The nearly perfect colocalization of SUVH1 with RdDM sites predicts that RdDM pathway mutants might reduce SUVH1 occupancy. ChIP-seq of SUVH1 in nrpd1, nrpe1, or drm1/2 RdDM mutant backgrounds (4) showed that SUVH1 enrichment was essentially eliminated (Fig. 2F and fig. S6). To exclude the possibility that interaction with RdDM proteins, rather than DNA methylation itself, was responsible for SUVH1 recruitment, we compared ChIP-seq results for an SRA domain amino acid change mutant [with tyrosine-277 mutated to alanine (Y277A)] that abrogated methyl binding, SUVH1Y277A (Fig. 1B). Indeed, SUVH1Y277A showed highly reduced recruitment and association with CHH methylation (Fig. 2G and fig. S7).

Whole-genome bisulfite sequencing (WGBS) revealed that SUVH1 ChIP-seq peaks were characterized by local CHH methylation maxima and that in suvh1, suvh3, and double mutant suvh1 suvh3 plants, methylation levels were unperturbed (17) (fig. S8A). This indicated that SUVH1 and SUVH3 are not required for methylation maintenance and act strictly as methyl readers. RNA sequencing (RNA-seq) of suvh1, suvh3, and suvh1 suvh3 confirmed many of the previously identified (17) promoter methylated genes that require SUVH1 for expression (fig.
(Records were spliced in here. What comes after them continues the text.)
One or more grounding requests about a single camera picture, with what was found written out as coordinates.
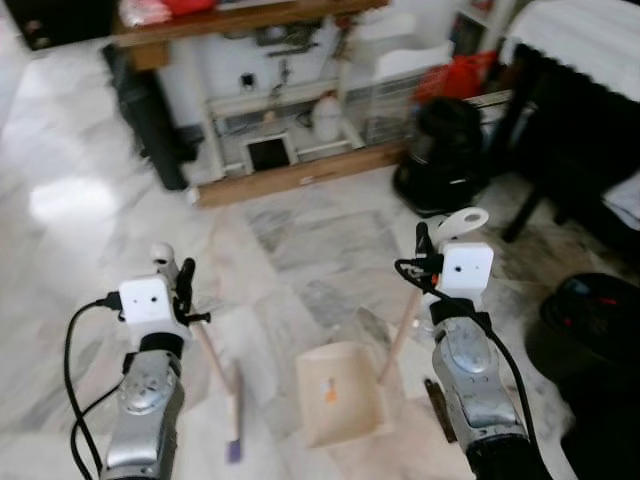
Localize beige dustpan with white handle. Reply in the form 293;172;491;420
294;207;492;450

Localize brown wooden plank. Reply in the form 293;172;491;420
194;143;407;209

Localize small black framed box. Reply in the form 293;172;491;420
242;134;294;174

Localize white plastic bottle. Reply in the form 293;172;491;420
312;91;345;142

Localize long black bag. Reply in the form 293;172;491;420
103;44;193;192

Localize red plastic bag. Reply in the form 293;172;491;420
414;51;499;102

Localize round black trash bin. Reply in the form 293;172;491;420
538;271;640;401

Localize white low shelf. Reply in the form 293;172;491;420
205;78;366;179

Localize white cloth cover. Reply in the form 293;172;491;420
499;0;640;103

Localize brown wooden table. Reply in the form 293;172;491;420
110;0;393;72

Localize red and pink packets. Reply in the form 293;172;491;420
119;0;217;27

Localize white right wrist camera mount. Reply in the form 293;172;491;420
439;242;495;301

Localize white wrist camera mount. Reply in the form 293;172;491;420
439;242;495;301
118;275;189;328

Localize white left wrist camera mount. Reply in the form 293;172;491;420
118;275;189;328

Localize dark table frame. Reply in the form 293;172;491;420
498;44;640;263
S8B) and showed reduced expression at genes proximal to RdDM sites (22) (fig. S8C).

SUVH1 and SUVH3 might enhance transcription by directly impacting chromatin (18), as both encode SET domains of the SU(VAR)3-9 family that typically methylate histone H3’s lysine-9 (23). However, we were unable to detect histone methyltransferase (HMT) activity in vitro (fig. S9) or changes in dimethylation of histone 3 lysine-9 (H3K9me2) levels in suvh1 suvh3 mutants in vivo (17) (fig. S10). Furthermore, SUVH1Y524F and SUVH1Y638F predicted HMT catalytic mutants (18), but not the SUVH1Y277A methyl-binding mutant, were able to complement suvh1, indicating that HMT activity is nonessential for function in vivo (fig. S11). Chromatin accessibility, as profiled by ATAC-seq (a sequencing technique based on an assay for transposase-accessible chromatin), was also unchanged in suvh1 suvh3 mutants (fig. S12).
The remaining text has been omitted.